Secure: if the value is 1, the cookie can only be valid for https connections. if the default value is 0, both http and https can be used.

Example: setcookie ('username', 'hello', time () + 3600 );

Setcookie ("username", 'hello', time () + 3600 ,"/~ Rasmus/"," .paea.cn ", 1 );

Summary: No output data operation can be performed before setcookie; otherwise, an error similar to session_start () will occur ().

Read cookie:

Echo $ _ COOKIE ['username']. '| ';

Echo $ HTTP_COOKIE_VARS ["username"];

Summary: Two output modes.

Destroy cookie: Set a past time to cancel the cookie

Setcookie ('username', 'hello', time ()-3600 );

Summary: No output data operation can be performed before setcookie; otherwise, an error similar to session_start () will occur ().

To sum up

Purpose: Both session and cookie are used to temporarily record user data.

Differences:

1. the SESSION is stored on the server. users cannot modify the SESSION. it is safer. cookies are stored on the client. Users can modify the SESSION, which is not safe.

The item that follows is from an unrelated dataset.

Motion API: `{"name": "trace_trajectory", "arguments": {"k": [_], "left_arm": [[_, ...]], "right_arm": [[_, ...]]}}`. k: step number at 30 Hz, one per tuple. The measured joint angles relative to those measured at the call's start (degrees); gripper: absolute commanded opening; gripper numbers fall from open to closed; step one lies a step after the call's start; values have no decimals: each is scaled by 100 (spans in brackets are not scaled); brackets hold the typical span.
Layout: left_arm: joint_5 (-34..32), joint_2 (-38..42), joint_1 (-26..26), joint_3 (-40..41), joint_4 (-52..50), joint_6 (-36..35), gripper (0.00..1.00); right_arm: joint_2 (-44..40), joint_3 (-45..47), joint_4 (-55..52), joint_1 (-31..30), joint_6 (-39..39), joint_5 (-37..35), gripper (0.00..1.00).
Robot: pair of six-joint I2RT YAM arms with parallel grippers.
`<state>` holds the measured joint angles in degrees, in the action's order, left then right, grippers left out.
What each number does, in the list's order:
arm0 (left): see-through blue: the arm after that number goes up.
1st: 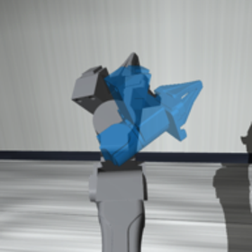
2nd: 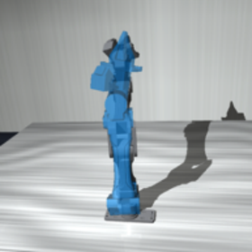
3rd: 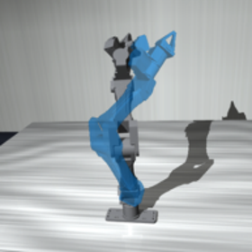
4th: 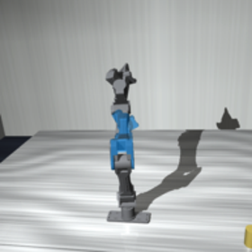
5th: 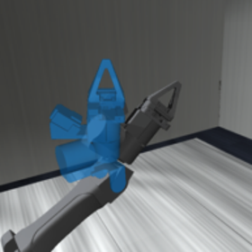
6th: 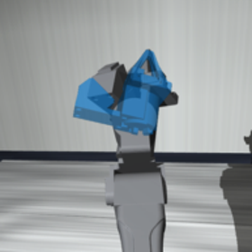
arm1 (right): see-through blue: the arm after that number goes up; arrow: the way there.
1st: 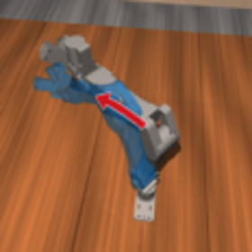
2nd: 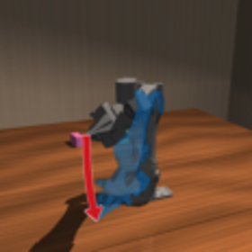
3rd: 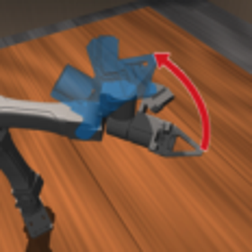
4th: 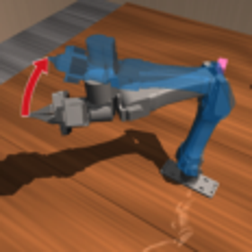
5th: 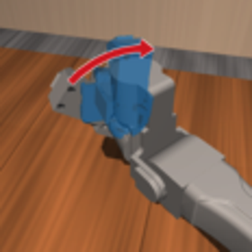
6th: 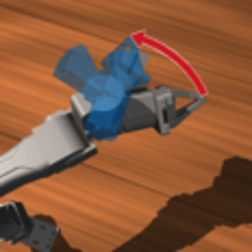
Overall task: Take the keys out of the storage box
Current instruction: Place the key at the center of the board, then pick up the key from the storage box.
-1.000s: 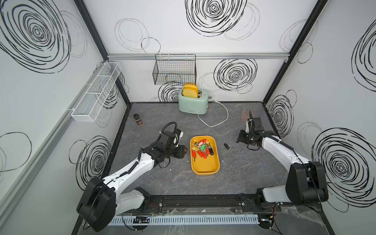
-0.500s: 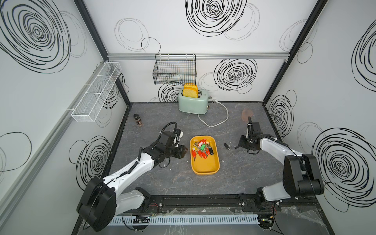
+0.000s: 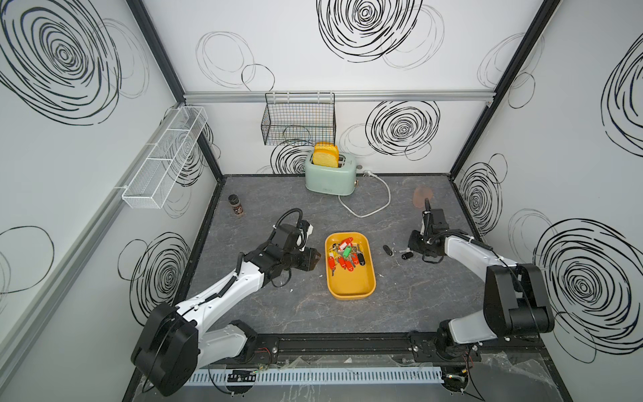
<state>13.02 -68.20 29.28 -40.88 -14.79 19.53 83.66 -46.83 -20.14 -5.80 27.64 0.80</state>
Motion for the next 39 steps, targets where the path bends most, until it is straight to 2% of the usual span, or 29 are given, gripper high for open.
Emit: {"name": "trace_trajectory", "arguments": {"k": [4,11,17,28,33,39], "left_arm": [[-4,0,9,0,-2,0,53],[-4,0,39,0,-2,20,48],[-76,-127,286,-79,-35,63,46],[-595,-1193,1176,-1104,-170,212,46],[-957,-1816,1521,-1569,-264,396,49],[-1408,-2509,1773,-2037,-439,656,49]], "right_arm": [[-179,-42,-22,-96,-4,122,27],[-372,-284,-42,-662,-72,426,25],[-452,-313,-39,-1056,-157,678,25],[-629,-310,-26,-1266,-173,883,25],[-706,-284,-9,-1266,-173,927,25],[-708,-249,2,-1266,-173,938,25]]}}
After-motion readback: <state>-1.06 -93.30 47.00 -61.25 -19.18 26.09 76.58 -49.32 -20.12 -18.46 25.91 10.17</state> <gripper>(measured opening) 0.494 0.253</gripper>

2. the Session will be stored on the server for a certain period of time and will occupy server resources. Cookies are stored in the Temp directory of your windows system.

3. the limit for a single cookie on the client is 4 k.

4. use $ _ session [] for SESSION Traversal and $ _ cookie [] for COOKIE traversal

5. the session cannot be used after the cookie is disabled.

6. when the session is used, session_start () must be added and no output is available.